■ PROMPT ■
Search the data for the word "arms". Reproduce every line where it is found.

------------

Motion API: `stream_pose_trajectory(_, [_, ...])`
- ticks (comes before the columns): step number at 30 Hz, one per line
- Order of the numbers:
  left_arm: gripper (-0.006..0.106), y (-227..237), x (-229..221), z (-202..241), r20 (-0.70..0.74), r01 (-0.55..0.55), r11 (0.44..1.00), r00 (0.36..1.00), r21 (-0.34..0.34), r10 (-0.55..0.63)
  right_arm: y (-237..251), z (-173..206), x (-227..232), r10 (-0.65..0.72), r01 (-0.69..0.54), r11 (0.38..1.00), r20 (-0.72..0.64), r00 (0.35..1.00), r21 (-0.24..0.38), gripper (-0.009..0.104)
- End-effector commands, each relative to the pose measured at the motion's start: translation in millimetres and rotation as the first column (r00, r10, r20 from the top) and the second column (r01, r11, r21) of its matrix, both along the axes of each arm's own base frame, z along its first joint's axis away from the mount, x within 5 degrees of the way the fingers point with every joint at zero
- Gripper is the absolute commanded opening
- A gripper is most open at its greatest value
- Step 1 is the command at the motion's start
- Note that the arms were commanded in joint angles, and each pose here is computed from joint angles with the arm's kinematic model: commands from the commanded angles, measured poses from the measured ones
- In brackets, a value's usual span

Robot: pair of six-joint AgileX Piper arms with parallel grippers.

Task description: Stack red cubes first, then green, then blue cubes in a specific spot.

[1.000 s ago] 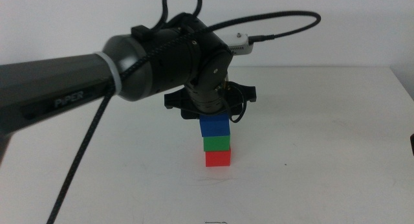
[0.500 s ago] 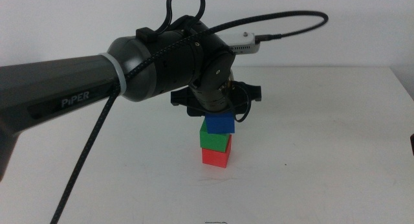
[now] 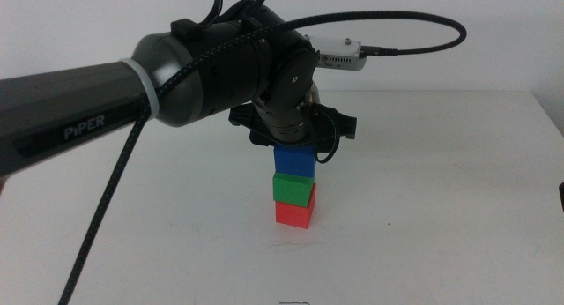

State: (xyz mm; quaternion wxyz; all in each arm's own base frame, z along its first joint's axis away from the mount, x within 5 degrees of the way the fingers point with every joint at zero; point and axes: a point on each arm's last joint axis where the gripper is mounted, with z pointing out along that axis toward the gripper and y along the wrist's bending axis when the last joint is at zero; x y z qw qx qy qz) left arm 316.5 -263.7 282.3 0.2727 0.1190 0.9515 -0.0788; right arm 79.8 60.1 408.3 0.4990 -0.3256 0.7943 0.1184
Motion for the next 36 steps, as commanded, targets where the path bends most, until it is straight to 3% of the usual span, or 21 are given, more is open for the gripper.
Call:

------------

■ FINISHED TASK ■
- Note that the arms were commanded in joint angles, and each pose here is computed from joint angles with the arm's kinematic model: commands from the commanded angles, measured poses from the measured ones
Robot: pair of six-joint AgileX Piper arms with parallel grippers.

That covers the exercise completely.